In Earth-centered coordinates, the two quasi-circular motions (Sun around Earth and Venus around Sun) combine to approximate a kind of curve called a (generalized) trochioid.
Note in this image that the path described by Venus almost closes up after 8 years: the planet has circled the Sun just a bit more than 13 times. (An Earth year is 365.256 days while a Venus “year” is 224.772 Earth days.

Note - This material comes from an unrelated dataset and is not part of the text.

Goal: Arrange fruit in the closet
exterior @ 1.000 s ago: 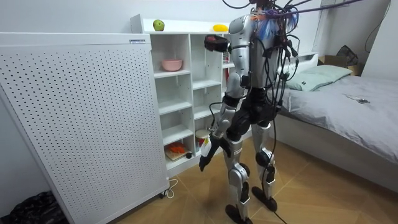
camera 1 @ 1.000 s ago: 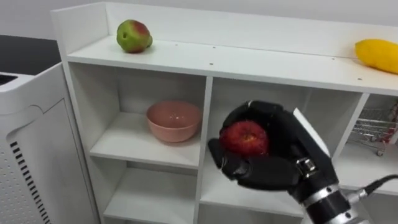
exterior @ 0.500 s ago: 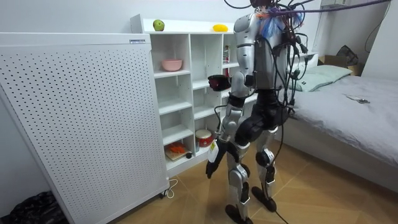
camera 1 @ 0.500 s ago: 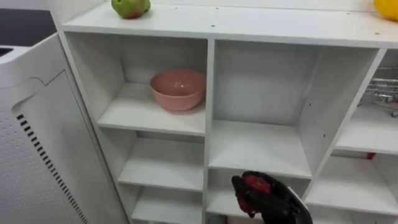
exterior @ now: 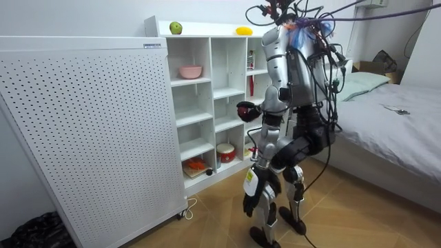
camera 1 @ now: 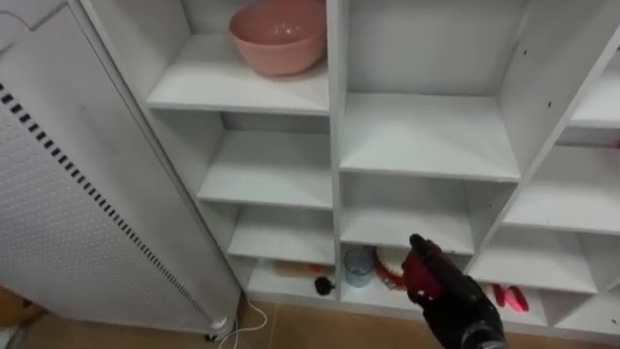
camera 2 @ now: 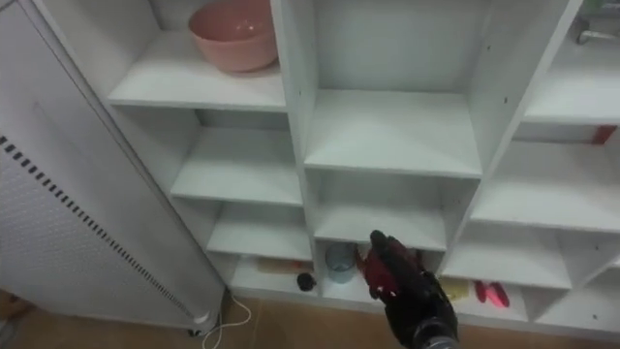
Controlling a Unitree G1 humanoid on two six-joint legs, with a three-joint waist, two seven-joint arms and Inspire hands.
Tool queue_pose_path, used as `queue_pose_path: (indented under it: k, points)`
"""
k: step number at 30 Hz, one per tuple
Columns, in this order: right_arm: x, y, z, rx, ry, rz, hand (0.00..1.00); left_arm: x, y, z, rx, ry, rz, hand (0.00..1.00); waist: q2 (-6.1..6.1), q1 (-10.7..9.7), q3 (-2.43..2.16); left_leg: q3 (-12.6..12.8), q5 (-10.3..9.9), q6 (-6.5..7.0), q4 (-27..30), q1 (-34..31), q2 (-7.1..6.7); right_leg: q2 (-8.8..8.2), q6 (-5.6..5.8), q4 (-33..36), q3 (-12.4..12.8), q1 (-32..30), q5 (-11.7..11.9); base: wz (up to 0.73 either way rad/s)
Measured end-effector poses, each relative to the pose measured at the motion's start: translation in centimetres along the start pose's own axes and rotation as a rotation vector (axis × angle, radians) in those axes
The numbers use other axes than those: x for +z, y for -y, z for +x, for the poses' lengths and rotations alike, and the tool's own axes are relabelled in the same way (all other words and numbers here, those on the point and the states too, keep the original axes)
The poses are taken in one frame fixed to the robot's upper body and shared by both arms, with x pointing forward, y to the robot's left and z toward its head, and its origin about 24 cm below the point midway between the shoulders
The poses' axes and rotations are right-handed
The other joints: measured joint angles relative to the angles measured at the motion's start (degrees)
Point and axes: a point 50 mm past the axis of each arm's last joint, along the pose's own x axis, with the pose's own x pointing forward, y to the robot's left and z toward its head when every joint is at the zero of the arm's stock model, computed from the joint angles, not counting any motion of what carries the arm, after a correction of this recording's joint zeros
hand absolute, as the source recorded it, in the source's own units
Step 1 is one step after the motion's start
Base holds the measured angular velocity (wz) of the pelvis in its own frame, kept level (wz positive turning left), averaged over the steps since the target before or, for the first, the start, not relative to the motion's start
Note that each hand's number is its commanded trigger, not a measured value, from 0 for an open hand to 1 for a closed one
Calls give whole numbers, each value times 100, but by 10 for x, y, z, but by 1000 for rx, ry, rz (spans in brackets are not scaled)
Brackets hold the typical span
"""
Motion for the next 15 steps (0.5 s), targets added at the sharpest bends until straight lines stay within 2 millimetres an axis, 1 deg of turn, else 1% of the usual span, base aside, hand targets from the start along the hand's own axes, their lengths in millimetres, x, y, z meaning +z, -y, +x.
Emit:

The ratio is 1.6250067, slightly over 13/8 = 1.625). The Culturacolectiva posting ignores the slight discrepancy and displays an image like the one below, where the two ends of the 8-year curve match up exactly.
(They compound the error in Venus Pentagram, their animation of the orbit, which shows Venus tracing the same lovely, symmetrical curve over and over for more than 50 years). As they put it, “In a nutshell, if you plot the Venusian trajectory for eight years with the Earth as the center, you get a geometric poem that reminds us that everything in the cosmos is perfect.” Well, almost perfect.